Khao San Road’s bars and clubs might paint a different picture, but the most popular form of music in Thailand is actually Luk Thung, or Thai country music. You’re most likely to come across it in Bangkok during a taxi ride as many drivers -- who typically come from up-country –- keep their radio stations set to listen to a steady stream of Luk Thung and its folk music cousin, Mor Lam. Here's a guide to the history of Thai country music and where to experience it in Bangkok, proving that a night of loud, rowdy entertainment does not have to preclude new cultural experiences.
The music might sound jarringly foreign at first but that’s the point, no?
What are Luk Thung and Mor Lam?
Luk Thung developed in the early 20th century in central Thailand in the provinces just north of Bangkok. Suphanburi province in particular became the Memphis of Luk Thung, producing multiple hitmakers in the 1960s including the "Thai Elvis" Suraphol Sombatcharoen, the most influential Thai country musician of that era.

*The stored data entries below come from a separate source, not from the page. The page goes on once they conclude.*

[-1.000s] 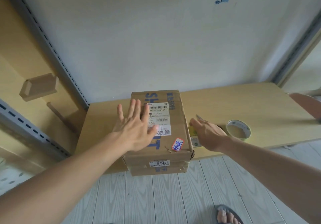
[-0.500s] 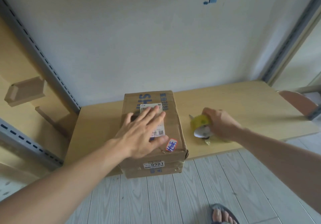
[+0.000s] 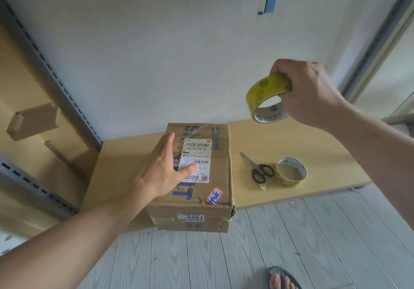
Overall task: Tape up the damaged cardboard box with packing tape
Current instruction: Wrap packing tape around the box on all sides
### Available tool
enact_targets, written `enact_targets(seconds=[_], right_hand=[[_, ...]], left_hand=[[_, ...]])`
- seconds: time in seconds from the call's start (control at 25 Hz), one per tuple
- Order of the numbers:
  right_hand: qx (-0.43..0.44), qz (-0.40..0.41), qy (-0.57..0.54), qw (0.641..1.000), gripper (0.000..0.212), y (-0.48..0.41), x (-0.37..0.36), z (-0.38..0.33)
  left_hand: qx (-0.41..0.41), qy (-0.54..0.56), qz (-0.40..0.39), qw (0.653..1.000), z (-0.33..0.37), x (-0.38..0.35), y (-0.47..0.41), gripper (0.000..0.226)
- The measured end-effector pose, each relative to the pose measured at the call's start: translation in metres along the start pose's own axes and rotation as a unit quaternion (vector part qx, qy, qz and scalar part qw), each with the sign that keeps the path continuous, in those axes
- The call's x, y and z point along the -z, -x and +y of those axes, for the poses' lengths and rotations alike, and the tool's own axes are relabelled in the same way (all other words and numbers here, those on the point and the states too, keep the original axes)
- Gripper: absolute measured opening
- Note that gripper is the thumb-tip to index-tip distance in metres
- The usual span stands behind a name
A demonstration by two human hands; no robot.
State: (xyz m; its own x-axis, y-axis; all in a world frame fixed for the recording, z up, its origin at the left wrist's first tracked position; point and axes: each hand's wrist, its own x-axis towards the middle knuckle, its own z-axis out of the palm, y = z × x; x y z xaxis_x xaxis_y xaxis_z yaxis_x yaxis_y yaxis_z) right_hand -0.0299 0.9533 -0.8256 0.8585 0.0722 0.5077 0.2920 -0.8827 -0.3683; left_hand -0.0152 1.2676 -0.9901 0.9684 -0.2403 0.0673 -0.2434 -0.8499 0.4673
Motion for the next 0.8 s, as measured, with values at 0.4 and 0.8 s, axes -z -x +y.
enact_targets(seconds=[0.4,0.8], right_hand=[[-0.055,-0.23,0.058,0.97,0.025,0.103,-0.06,0.098],[-0.106,-0.329,-0.007,0.939,0.015,0.146,-0.127,0.095]], left_hand=[[-0.028,-0.131,-0.07,0.989,0.001,0.0,-0.001,0.143],[0.022,-0.207,-0.148,0.967,0.036,0.017,0.002,0.128]])
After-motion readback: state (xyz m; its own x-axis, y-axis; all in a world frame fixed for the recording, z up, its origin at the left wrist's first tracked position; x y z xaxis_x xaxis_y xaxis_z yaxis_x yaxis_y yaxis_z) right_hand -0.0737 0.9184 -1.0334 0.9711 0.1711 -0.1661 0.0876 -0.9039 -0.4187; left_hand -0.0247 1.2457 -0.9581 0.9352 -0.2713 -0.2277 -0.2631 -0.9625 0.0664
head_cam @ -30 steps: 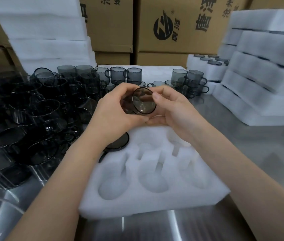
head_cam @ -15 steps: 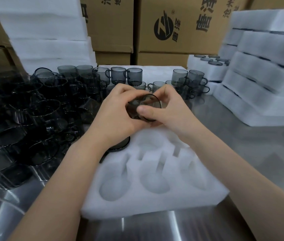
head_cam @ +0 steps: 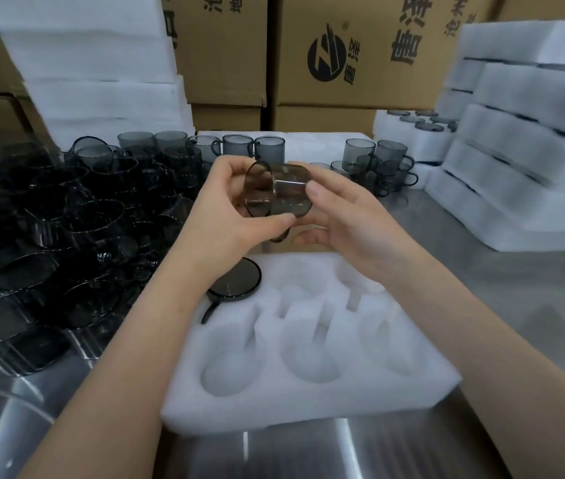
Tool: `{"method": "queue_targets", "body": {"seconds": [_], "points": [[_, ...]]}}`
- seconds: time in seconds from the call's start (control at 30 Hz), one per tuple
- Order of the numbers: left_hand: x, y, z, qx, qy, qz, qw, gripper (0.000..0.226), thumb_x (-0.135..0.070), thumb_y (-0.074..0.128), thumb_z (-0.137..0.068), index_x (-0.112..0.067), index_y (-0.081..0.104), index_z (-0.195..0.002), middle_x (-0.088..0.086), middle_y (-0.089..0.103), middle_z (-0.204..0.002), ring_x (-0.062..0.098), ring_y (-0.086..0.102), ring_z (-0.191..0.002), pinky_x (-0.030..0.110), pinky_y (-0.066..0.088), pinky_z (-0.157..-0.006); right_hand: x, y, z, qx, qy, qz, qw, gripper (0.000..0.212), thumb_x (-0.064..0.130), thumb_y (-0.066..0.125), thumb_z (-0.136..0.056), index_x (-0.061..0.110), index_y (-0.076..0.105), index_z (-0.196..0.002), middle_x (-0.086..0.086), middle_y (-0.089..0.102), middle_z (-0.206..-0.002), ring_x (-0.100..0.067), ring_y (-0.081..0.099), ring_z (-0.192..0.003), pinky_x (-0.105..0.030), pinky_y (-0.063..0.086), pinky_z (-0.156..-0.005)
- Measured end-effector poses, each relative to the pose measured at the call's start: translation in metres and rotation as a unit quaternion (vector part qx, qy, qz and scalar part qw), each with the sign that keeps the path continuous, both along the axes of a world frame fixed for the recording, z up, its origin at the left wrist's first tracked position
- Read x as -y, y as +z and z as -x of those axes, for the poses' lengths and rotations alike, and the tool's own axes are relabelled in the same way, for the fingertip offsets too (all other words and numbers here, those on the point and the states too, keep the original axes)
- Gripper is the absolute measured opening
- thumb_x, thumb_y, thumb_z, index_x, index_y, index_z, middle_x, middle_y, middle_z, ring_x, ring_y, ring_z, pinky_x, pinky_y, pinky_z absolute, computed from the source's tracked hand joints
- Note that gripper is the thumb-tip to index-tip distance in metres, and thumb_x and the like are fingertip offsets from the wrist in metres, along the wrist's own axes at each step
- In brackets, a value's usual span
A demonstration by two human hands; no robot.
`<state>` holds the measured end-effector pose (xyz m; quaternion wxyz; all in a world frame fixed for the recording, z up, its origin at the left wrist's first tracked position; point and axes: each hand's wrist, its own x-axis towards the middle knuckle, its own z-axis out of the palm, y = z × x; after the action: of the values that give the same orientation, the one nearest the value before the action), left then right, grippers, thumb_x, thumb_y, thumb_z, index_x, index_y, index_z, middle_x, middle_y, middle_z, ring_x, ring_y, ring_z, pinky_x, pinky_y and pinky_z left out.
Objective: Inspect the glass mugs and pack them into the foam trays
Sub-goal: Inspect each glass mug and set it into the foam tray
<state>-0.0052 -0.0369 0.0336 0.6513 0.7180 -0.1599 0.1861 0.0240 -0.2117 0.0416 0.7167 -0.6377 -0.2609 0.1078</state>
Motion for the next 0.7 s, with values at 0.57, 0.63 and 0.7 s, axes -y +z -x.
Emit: {"method": "queue_targets", "body": {"seconds": [0.57, 0.63, 0.7], "points": [[0.0017, 0.0005, 0.0017, 0.031, -0.032, -0.160, 0.986, 0.072, 0.004, 0.087, -0.060, -0.029, 0.059, -0.119, -0.007, 0.065, -0.119, 0.009, 0.061, -0.113, 0.031, 0.048, -0.101, -0.0091, 0.0005, 0.0050, 0.047, -0.159, 0.002, 0.986, 0.017, 0.026, 0.060, -0.097, 0.023, 0.056, -0.080, 0.007, 0.055, -0.065, -0.009, 0.047, -0.048, -0.018, 0.032, -0.038], [0.0010, 0.0000, 0.0013, 0.019, -0.047, -0.134, 0.990, 0.070, 0.006, 0.085, -0.062, -0.027, 0.060, -0.118, -0.007, 0.065, -0.117, 0.012, 0.062, -0.113, 0.033, 0.049, -0.100, -0.0082, 0.0006, 0.0045, 0.022, -0.142, -0.017, 0.990, 0.015, 0.024, 0.058, -0.098, 0.023, 0.059, -0.083, 0.005, 0.058, -0.068, -0.016, 0.045, -0.051, -0.019, 0.032, -0.038], [0.0002, -0.0013, 0.0003, 0.004, -0.055, -0.108, 0.993, 0.068, 0.008, 0.082, -0.065, -0.023, 0.059, -0.120, -0.005, 0.065, -0.117, 0.012, 0.063, -0.112, 0.030, 0.051, -0.098, -0.0055, 0.0005, 0.0026, -0.007, -0.111, -0.033, 0.993, 0.012, 0.020, 0.056, -0.098, 0.021, 0.062, -0.089, 0.001, 0.059, -0.072, -0.018, 0.042, -0.054, -0.021, 0.033, -0.038]]}}
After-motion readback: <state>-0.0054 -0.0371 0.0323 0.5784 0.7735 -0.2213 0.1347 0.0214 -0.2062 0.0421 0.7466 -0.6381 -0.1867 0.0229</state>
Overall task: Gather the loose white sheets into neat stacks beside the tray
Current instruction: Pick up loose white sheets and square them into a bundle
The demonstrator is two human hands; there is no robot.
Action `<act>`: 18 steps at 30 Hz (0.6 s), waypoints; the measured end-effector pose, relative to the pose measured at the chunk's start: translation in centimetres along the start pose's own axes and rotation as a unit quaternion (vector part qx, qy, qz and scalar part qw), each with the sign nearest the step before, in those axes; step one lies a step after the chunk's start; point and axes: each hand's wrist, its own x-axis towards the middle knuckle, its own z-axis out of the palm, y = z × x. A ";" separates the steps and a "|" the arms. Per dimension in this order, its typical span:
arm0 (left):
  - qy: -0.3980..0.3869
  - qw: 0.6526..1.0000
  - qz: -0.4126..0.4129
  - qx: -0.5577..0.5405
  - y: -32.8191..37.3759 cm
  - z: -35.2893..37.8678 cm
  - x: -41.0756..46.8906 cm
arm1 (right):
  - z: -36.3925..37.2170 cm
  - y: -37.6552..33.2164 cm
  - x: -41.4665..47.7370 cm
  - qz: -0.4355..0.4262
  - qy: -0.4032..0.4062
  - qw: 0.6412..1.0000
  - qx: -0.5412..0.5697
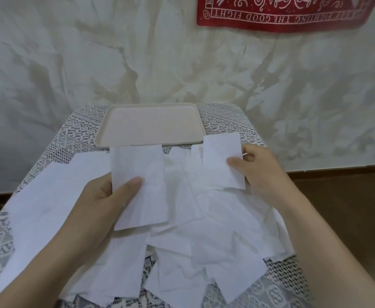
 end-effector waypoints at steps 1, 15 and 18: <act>-0.001 1.000 -0.002 -0.008 -0.1 0.0 0.0 | -0.1 0.1 0.0 0.009 -0.008 1.000 0.017; 0.013 1.000 -0.002 -0.004 -0.4 -0.1 -0.4 | 1.7 -2.1 0.2 0.036 0.024 0.997 -0.067; 0.015 1.000 -0.003 -0.001 -0.1 -0.1 -0.7 | 0.4 -3.1 -0.8 0.047 -0.005 0.995 0.087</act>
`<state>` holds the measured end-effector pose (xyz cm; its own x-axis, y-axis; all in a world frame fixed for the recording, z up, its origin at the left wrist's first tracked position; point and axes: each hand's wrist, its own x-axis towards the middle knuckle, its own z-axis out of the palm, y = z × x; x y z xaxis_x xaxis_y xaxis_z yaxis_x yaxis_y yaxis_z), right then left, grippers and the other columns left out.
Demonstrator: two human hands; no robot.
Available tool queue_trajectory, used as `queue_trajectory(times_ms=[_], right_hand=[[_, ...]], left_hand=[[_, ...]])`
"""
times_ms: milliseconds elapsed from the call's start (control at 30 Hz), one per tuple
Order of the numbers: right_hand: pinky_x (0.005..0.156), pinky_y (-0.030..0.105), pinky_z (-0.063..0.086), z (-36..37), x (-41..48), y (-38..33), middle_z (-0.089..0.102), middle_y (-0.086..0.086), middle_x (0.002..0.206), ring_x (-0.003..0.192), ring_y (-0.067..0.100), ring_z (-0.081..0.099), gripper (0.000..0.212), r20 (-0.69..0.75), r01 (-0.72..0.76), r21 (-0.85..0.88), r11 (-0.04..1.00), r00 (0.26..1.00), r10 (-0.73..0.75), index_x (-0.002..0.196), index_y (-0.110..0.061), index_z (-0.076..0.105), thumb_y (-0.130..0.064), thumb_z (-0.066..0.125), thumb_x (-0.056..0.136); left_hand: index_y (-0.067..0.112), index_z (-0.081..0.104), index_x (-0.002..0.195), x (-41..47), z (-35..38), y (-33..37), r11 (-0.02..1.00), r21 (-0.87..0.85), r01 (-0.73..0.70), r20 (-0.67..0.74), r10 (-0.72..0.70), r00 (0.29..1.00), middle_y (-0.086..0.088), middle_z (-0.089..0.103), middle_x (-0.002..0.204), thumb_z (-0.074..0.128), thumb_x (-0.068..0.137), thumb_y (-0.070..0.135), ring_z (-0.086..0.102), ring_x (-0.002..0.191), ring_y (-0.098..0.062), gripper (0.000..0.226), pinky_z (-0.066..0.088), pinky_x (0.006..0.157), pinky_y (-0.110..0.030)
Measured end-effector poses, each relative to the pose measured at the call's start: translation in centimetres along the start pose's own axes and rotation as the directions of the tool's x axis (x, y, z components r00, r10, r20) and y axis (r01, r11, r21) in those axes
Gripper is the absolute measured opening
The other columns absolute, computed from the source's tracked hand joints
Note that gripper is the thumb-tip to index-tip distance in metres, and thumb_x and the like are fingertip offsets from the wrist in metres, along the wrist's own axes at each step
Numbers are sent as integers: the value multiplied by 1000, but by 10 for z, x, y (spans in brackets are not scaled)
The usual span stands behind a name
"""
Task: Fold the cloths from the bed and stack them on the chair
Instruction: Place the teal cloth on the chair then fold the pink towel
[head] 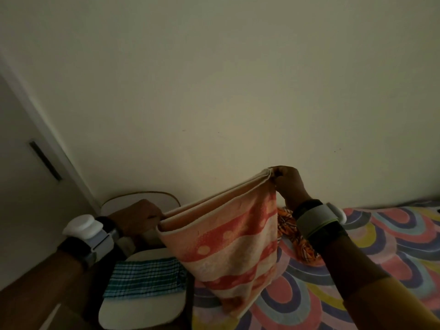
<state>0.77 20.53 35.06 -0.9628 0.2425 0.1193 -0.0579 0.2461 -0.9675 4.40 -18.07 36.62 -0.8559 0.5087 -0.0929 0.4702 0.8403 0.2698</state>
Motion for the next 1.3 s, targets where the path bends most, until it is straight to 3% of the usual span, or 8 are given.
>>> queue_trajectory(times_ms=[200,367,533,700,833,1067,1133,1300], right_hand=[[64,32,48,-9,-6,3,58,8,66,62,18,53,38,43,-76,129,989,997,71,67,-2,64,20,34,75],[48,23,45,-19,-6,19,52,9,60,53,17,48,38,92,-182,196,963,982,167,63,-2,60,20,33,76],[54,27,46,-39,-1,42,57,14,83,63,20,52,33,42,-221,204,954,975,217,105,-8,56,10,39,82],[53,29,37,-64,-13,44,51,7,75,61,20,46,33,-44,-119,189,975,991,129,103,-15,39,10,35,83],[50,27,30,-69,-29,41,46,5,72,61,19,40,36,10,-82,82,993,997,82,99,-17,36,13,31,79],[47,24,29,-61,-60,19,47,8,64,53,18,41,46,98,50,37,998,994,-53,78,-25,46,16,27,70],[48,25,30,-57,-74,10,48,7,67,54,18,41,48,126,80,9,997,989,-80,79,-26,48,16,25,70],[48,25,30,-60,-109,-1,49,4,66,54,18,40,46,163,105,-22,994,981,-101,82,-22,50,18,29,72]], left_hand=[[19,67,93,-19,37,27,998,44,46,-138,-39,990,1,66,88,52,62,74,61,81,-12,65,43,66,-23],[13,63,95,-17,67,45,997,72,36,-259,-17,966,-6,61,89,52,75,47,63,79,-26,40,39,63,-23],[5,62,108,-15,76,77,954,-274,126,-406,-233,884,-13,66,98,67,81,11,65,88,-28,28,57,73,-45],[40,57,107,-28,58,111,957,-287,31,-472,-170,865,12,66,99,57,81,18,59,89,15,34,46,74,-4],[65,49,100,-41,39,119,970,-235,64,-470,-172,866,45,57,100,53,79,22,54,97,12,48,39,79,2],[39,56,90,-79,35,117,998,-63,10,-351,-31,936,13,66,82,42,83,30,61,73,-2,18,48,64,-22],[33,60,86,-94,33,113,997,-73,8,-339,-32,940,10,68,79,44,80,33,61,70,0,17,46,60,-15],[32,61,72,-121,44,105,964,-249,88,-476,-201,856,2,70,72,56,69,44,66,68,-8,13,52,61,-29]])
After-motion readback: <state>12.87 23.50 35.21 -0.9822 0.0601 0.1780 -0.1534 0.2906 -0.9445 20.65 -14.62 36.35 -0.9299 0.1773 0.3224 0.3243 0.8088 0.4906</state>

Drawing from both traditional Thai folk music and foreign influences, Luk Thung has been compared to Western country music. Its roots, the crooning and the contents of the songwriting make this an apt comparison, but in terms of sound modern Luk Thung is more similar to power pop ballads than anything else.
Not unlike U.S. country music, Luk Thung songs today -- often backed by electronic instruments and electric guitars -- are very different from what they were during the genre's golden age in the 1960s. But they still retain enough of their traditional flavor to distinguish themselves from Westernized modern Thai pop.
Mor Lam's roots are older and originate in the northeast Thailand region known as Isaan, which has close ties to Laos. The music derives from a tradition of singers relating a tale of woe over a melody provided by the khene, a mouth organ made of bamboo pipes of different sizes, among other instruments.